Hotel California

  • Can someone please advise how best to set up a harmoniser effect to create the big two-guitar solo at the end of Hotel California using one guitar?


    Thanks in anticipation
    Paul

  • I'm sure you'll get better advise when the big nerds chime in! Meanwhile, AFAIK the two solos are not at a fixed interval from each other. So you'd need to set a pedal in order to change the harmonization intervals depending on the measures you're at. I know people who did it, but on other devices, not yet sure this can be achieved on the Profiler.


    You serve guys :D

  • I haven't sat down to program Hotel California (I hope to do a cover someday), but when I do Gilmour's dueling guitar harmonies I sometimes "cheat" and do different harmony notes on top of the same main note by programming User Scale 2 to be all unison except that one note. So for example, let's say in D major (B minor), you need a B harmony note over an F# in one passage, but in another passage you need an A# over an F#:


    1) Set User Scale 1 to give you +5 steps (perfect 4th) over the 5th note (F#).
    2) Set User Scale 1 to give you +5 steps (perfect 4th) over the 4th note (F).
    3) Set User Scale 2 to give you +1 step (minor 2nd) over the 4th note (F).
    4) Set all other User Scale 2 notes to 0 steps unless you want other conditional harmony notes.
    5) Set the Mix to 100% and set the Voice Mix to balance the main and harmony notes.

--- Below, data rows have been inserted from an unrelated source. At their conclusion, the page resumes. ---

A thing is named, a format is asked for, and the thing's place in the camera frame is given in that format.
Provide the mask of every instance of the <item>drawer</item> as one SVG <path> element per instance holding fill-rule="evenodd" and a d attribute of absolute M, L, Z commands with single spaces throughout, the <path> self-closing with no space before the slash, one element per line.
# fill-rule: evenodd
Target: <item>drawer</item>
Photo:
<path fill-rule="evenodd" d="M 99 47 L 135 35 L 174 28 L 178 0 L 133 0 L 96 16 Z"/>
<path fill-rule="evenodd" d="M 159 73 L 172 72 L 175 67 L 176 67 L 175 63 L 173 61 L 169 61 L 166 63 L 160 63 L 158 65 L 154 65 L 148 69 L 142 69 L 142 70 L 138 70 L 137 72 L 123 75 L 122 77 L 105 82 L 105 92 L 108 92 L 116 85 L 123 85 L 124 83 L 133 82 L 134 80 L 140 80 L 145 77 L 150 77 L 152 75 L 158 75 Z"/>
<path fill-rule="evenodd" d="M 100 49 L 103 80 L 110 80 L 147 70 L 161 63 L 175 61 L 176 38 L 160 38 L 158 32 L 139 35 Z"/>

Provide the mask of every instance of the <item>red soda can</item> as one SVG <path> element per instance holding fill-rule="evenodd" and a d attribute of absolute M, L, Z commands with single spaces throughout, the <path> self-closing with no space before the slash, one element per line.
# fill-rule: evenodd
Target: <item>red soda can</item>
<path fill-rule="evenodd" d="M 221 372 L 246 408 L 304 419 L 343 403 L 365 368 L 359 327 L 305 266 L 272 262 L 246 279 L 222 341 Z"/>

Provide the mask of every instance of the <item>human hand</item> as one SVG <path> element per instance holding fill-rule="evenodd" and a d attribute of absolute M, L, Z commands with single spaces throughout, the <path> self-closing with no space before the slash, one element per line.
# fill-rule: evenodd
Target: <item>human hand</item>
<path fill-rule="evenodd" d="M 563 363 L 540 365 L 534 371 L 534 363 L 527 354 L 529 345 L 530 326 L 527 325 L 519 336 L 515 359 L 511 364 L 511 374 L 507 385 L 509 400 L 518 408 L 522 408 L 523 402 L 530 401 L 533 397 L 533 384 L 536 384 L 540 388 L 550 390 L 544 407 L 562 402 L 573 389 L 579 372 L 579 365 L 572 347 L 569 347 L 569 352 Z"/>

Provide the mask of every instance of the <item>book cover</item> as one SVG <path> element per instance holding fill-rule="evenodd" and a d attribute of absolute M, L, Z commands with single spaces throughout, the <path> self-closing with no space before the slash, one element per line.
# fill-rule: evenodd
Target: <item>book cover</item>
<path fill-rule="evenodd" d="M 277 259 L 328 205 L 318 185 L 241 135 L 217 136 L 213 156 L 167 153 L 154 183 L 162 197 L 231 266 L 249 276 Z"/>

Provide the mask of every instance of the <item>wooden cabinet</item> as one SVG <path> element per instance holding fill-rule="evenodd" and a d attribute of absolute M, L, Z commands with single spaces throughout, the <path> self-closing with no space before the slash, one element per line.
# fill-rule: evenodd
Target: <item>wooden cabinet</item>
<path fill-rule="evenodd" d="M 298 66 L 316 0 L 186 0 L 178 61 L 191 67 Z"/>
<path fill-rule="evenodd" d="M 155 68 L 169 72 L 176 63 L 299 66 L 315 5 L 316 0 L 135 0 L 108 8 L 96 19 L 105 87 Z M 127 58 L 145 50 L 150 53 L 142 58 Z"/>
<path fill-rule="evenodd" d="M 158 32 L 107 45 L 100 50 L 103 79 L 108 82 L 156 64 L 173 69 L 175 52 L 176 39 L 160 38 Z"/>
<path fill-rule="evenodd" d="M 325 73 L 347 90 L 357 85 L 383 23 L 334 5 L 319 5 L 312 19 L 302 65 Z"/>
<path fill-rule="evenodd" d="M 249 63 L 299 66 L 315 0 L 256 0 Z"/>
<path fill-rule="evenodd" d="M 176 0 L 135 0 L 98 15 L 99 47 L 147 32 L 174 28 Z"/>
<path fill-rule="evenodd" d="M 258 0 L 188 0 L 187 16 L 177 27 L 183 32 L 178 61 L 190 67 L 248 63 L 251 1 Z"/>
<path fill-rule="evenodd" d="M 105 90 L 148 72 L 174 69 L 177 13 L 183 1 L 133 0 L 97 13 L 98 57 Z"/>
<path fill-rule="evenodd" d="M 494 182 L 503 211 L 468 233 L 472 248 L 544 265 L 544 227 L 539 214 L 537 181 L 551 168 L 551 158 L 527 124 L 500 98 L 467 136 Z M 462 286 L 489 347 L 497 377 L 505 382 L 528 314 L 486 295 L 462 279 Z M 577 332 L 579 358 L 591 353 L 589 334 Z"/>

    So when you play F# on your fretboard, you'll hear F# and B and when you play F on your fretboard you'll hear F# and A#. It takes some practice to get used to playing a "wrong" note. If it's too much of a braintwister to play that way, then like viabrcroce says you'll have to program different harmonies in different rigs and use footswitches to select them as you play. My cheating method works smoother for me.

  • It should be as simple as using the Harmonic Pitch effect and selecting the proper Key that the solo is in. I beleive the Kemper then generates up to 2 intelligent harmony notes in the key you are soloing in. Not sure you need to generate any custom user scales . You may have to create another patch that utilizes a different scale if one of the harmony notes changes the set interval. For example...you might have the intelligent harmoniser playing a 4th above whatever root note of the key you are playing in. The harmony might change to a 7th at some point in the solo. You'll need a 2nd patch for that. But the Harmoniser should intelligently generate the harmony notes in the scale you are playing in.

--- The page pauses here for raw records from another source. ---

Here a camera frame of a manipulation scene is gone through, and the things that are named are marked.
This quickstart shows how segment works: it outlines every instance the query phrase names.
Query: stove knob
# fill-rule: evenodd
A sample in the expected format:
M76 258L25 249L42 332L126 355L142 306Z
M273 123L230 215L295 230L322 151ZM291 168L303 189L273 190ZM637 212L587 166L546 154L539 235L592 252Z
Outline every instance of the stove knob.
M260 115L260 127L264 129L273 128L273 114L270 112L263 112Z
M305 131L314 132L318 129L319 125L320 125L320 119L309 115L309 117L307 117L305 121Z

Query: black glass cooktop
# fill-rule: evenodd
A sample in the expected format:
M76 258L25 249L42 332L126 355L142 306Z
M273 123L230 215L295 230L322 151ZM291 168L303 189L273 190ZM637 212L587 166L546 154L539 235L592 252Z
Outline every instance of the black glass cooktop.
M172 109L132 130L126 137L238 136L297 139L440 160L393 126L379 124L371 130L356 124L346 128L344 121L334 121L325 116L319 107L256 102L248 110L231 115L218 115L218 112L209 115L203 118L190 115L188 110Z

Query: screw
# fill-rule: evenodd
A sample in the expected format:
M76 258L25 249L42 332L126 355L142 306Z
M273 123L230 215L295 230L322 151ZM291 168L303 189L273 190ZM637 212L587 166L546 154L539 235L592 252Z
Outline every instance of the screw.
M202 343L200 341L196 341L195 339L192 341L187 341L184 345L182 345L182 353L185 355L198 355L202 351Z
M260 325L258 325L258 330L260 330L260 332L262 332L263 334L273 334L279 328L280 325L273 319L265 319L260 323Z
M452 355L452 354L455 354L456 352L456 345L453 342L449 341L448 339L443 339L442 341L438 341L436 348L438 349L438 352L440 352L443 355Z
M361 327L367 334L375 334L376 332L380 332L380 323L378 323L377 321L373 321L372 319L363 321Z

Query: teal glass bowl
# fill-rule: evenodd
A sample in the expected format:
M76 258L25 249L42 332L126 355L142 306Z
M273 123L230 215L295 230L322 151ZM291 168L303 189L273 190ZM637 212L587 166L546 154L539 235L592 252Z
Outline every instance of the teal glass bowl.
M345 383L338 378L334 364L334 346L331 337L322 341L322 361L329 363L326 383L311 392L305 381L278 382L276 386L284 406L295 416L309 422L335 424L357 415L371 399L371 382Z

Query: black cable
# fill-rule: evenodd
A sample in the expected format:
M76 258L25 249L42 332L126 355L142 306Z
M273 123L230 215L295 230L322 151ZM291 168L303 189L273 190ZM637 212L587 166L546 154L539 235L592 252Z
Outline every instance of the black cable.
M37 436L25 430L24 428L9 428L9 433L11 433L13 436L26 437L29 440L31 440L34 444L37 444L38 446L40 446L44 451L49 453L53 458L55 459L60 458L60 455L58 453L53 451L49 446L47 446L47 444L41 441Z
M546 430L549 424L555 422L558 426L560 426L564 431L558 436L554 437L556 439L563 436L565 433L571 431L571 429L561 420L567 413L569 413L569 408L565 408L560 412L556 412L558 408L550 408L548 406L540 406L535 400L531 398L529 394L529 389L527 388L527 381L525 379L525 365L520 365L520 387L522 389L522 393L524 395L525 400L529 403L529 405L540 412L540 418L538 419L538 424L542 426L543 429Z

  • not as easy as 1-2-3. i once did the verse leads for the tc electronics nova system (http://forum.tcelectronic.com/post/20985/#p20985)
    on the nova you cannot use much vibrato to form your tone, cause it would sometimes lead to wrong shifted notes or at least to heavy mistune between played and shifted note... haven't tried it on the kemper yet.


    the essence:
    "http://www.2wo-quadrat.de/__extras/HotelCalifornia1.mp3 and http://www.2wo-quadrat.de/__extras/HotelCalifornia2.mp3


    chords: || Bm | F#7 | Asus2 | E9 (/G#) | G | D | Em7 | F#7 ||
    ...
    doing multi-voice arrangements is more than letting a computer do the third. as you can hear in the verse between the first and the second part (between "...bell" and "i was thinking to myself") the first guitar changes the tune, the second doesn't.
    ...
    i used these settings:
    Patch1: B Aeolia
    Patch2: B HrmMin
    Patch3: B Ionian (can be another, but works here)


    Bm: Patch1 (or Patch2)
    F#: Patch2
    A: Patch 1
    E: Patch3
    G: Patch1
    D: Patch1
    Em: Patch1
    F#: Patch2


    all:
    Voice1: +3, Level: 0dB, Delay 15ms, Mix 75%
    Voice2: unisono, Level: -100dB, Delay 0ms.


    this just works for the verse. for the solo (the chord breaking thing) you often need a 4th instead of a third...so it is either step dancing or ask another guitarplayer to come along. even for the verse you need (in the 2nd example) to leave some tones (with the B Aeolia) out because you need a fourth there too." (burningyen's post: every third note.)

  • Many thanks to all of you who have helped on this. Very much appreciated.


    At the moment I am away at a folk festival and will put into practice the advice you have kindly given when I get back home to my KPA.


    I will try to keep you posted on this.